18:36 [UTC+1]: France’s Accident Investigating Bureau has sent a team of three investigators to Cairo, accompanied by a technical expert from Airbus, the AP reports. The BEA said the team was leaving on Thursday night. In a statement, it said “the BEA could notably counsel Egyptian authorities on the organization of an underwater search to locate the plane and the black boxes.” The BEA said it was taking part in the probe as a representative of the country where the plane was conceived. Airbus, based in Toulouse, has said it was sending a technical expert and could send more if needed.
Back in the US, White House press secretary Josh Earnest has said he’s still not sure whether France, Greece and Egypt will accept the offer of aid from American teams, and that Barack Obama has not spoken with Egyptian president Abdel Fatah al-Sisi today.
18:01 [UTC+1]: EgyptAir resource stated that the Egyptian Ministry of Civil Aviation has just received an official letter from the Egyptian Ministry of Foreign Affairs that confirms the finding of wreckage of the missing aircraft No. MS 804 near Karpathos Island. EgyptAir sincerely conveys its deepest sorrow to the families and friends of the passengers onboard Flight MS804. Family members of passengers and crew have been already informed and we extend our deepest sympathies to those affected.
Meanwhile, the Egyptian Investigation Team in co-operation with the Greek counterpart are still searching for other remains of the missing plane.
17:57 [UTC+1]: EgyptAir has tweeted that Greek authorities near the island of Karpathios have found apparent airplane parts, including floating materials likely to be wreckage, life jackets and plastic materials. Egypt’s envoy to France has said that Greek authorities have told the Egyptian embassy in Athens that they’ve found “blue and white debris”. Nearly simultaneously, CNN reports that the vice-president of EgyptAir has told one of its correspondents: “we have found the wreckage.”
17:34 [UTC+1]: The White House has offered assistance to European and Middle East allies, saying that the Department of Homeland Security and TSA have been in contact with foreign ministries and aviation departments to help improve security measures. Press secretary Josh Earnest says though that it’s too early to say what could have caused the EgyptAir crash.
“We have seen a desire on the part of extremists around the world, including some extremists in the Middle East, to carry out attacks targeting the international aviation system. We obviously are mindful of that.”
But says there are no particular concerns about the Paris airport as a specific case. “We’ve obviously learned a lot since 9/11 about what’s necessary to protect the aviation system but that has not diminished the desire of some extremist organizations to try to carry out attacks.”
Earnest adds that the US is “constantly adapting” security measures, and also offers condolences to the families of passengers and crew on the flight. He says that he’s not aware of “any intelligence assessment that’s ruled anything out” nor any that’s “ruled anything in”. “It’s still quite early.” Earlier on Thursday, US secretary of state John Kerry has declined to “speculate” on any possible cause of the flight’s disappearance, telling reporters in Brussels that he does not think even the experts have enough evidence to start developing an idea of what happened.
16:36 [UTC+1]: EgyptAir says it still has no confirmation that debris has been found off the coast of Crete.
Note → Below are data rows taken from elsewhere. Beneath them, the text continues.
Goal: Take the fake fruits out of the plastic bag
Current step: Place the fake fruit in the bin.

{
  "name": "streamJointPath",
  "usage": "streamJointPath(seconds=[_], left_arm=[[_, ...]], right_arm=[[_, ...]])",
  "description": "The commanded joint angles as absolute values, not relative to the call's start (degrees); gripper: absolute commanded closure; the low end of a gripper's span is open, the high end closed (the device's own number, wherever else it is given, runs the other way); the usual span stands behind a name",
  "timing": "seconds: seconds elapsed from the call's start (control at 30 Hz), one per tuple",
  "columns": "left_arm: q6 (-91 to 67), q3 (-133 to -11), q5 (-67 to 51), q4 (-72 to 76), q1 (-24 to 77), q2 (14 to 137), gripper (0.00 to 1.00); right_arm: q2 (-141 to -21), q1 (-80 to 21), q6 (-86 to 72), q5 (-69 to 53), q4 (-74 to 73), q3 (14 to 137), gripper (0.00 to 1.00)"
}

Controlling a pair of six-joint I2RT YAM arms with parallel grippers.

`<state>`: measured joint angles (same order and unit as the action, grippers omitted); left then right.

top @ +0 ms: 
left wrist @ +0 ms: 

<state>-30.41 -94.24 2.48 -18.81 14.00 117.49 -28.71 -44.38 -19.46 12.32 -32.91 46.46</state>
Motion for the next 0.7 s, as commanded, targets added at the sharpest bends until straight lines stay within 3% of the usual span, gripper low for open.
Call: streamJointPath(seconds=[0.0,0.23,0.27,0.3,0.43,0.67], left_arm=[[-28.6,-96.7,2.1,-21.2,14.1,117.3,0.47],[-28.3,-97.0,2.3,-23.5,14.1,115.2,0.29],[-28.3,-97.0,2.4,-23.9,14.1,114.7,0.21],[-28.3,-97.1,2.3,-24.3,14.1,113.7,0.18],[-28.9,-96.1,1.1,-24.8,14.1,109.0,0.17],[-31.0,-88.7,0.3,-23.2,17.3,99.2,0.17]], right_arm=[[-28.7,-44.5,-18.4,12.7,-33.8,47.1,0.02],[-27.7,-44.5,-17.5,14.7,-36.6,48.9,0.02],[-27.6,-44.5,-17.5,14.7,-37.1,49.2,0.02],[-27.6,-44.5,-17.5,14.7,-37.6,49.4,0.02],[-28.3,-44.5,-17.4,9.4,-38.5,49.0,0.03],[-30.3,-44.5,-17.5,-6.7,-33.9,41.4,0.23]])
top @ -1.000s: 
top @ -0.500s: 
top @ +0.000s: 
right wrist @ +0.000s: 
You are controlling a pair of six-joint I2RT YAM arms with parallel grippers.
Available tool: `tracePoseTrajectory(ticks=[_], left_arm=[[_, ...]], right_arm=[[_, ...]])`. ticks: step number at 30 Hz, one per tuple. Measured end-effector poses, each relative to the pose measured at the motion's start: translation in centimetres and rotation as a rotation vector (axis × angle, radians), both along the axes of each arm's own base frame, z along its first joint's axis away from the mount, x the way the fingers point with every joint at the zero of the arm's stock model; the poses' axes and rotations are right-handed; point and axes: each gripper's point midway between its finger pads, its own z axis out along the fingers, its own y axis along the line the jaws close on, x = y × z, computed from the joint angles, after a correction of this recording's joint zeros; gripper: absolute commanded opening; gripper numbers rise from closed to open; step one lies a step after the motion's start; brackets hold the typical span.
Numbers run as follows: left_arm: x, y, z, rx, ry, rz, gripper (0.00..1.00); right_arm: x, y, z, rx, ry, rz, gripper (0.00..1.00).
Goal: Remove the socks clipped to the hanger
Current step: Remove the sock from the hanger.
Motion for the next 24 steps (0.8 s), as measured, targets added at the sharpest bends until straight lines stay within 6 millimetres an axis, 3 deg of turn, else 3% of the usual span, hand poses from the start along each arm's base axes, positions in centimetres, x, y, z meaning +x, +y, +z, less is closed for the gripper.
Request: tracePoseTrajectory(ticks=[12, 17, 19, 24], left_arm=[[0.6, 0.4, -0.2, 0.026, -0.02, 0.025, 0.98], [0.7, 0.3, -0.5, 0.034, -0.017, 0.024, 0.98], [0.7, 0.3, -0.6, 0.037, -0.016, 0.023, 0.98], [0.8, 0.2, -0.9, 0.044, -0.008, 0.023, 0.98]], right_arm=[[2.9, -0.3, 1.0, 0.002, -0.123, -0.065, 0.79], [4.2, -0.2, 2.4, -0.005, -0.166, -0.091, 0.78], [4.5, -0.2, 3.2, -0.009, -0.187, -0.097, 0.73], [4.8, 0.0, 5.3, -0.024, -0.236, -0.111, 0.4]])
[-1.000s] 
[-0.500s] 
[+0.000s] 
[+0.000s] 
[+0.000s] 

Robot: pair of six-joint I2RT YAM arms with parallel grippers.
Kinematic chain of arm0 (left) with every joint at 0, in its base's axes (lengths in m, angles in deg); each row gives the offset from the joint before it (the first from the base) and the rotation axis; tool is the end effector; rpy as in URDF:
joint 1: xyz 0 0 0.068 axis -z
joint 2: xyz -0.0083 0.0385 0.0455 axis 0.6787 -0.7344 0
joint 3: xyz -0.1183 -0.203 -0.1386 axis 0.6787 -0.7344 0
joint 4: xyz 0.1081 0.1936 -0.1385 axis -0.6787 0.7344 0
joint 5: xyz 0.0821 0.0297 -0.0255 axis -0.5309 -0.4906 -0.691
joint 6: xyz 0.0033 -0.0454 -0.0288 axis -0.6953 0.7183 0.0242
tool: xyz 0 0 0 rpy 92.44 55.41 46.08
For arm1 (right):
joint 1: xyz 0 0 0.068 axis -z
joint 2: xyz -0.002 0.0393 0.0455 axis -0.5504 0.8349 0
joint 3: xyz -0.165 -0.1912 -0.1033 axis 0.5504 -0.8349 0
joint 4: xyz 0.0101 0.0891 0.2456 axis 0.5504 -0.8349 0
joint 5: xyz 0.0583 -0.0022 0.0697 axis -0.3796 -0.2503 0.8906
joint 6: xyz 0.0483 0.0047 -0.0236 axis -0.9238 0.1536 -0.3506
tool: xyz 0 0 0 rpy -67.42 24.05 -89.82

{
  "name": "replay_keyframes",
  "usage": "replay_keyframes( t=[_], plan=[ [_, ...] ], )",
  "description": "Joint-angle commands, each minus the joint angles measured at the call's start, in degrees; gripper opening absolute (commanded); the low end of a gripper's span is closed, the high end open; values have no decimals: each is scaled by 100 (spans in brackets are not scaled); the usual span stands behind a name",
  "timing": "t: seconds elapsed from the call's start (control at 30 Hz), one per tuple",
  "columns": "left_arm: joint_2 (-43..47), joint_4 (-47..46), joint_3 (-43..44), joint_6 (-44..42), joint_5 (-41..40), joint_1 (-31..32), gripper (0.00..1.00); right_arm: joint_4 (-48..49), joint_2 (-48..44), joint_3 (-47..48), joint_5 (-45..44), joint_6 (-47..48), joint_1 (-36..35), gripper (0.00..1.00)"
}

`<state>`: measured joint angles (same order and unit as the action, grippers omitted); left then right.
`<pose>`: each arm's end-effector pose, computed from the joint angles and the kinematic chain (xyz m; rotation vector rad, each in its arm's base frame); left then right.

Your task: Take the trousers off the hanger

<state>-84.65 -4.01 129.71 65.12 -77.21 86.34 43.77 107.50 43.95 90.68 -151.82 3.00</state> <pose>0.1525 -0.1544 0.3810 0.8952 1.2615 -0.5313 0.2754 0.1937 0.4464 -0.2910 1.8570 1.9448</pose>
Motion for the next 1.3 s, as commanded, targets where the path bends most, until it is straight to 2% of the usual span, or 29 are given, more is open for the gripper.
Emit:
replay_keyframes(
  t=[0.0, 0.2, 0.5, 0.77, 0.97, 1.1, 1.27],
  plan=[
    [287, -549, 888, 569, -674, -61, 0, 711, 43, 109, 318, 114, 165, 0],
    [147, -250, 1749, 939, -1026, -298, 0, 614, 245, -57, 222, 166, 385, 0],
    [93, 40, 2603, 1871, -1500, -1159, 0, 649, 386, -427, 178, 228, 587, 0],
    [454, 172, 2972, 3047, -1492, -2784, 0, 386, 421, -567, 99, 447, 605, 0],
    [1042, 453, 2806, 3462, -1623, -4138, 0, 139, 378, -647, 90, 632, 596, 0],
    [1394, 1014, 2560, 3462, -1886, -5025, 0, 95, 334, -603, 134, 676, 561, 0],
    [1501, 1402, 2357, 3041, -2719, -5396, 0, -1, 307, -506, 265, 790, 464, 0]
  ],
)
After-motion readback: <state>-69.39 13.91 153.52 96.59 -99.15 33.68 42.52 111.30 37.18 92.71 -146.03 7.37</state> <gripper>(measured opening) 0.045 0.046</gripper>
Greek defence sources have told multiple news agencies that two large plastic floating objects have been found in the sea 230 nautical miles from Crete.
“There have been finds southeast of Crete, inside the Cairo flight information area,” Greek general staff spokesman Vassilis Beletsiotis said earlier.
Tarek Wahba, the captain of the Maersk Ahram, a ship involved in the search and rescue operation, has posted some pictures on his Facebook account showing debris floating in the sea, which he describes as a “lifejacket and a chair”.
We have no confirmation if the debris has anything to do with flight MS804 or where it was found.
16:01 [UTC+1]: The US Navy says it has dispatched a P-3 Orion long-range aircraft to support the search for an EgyptAir plane. President Obama was briefed earlier on the crash by counter-terror advisors.
“US Commander Sixth Fleet is working with the Joint Rescue Co-ordination Centre in Greece and the US Defence Attache in Athens, Greece to provide US Navy P-3 Orion support in the search of the missing Egyptian aircraft,” the US navy said in a statement.
The surveillance plane had been sent from the naval air station Sigonella in Sicily.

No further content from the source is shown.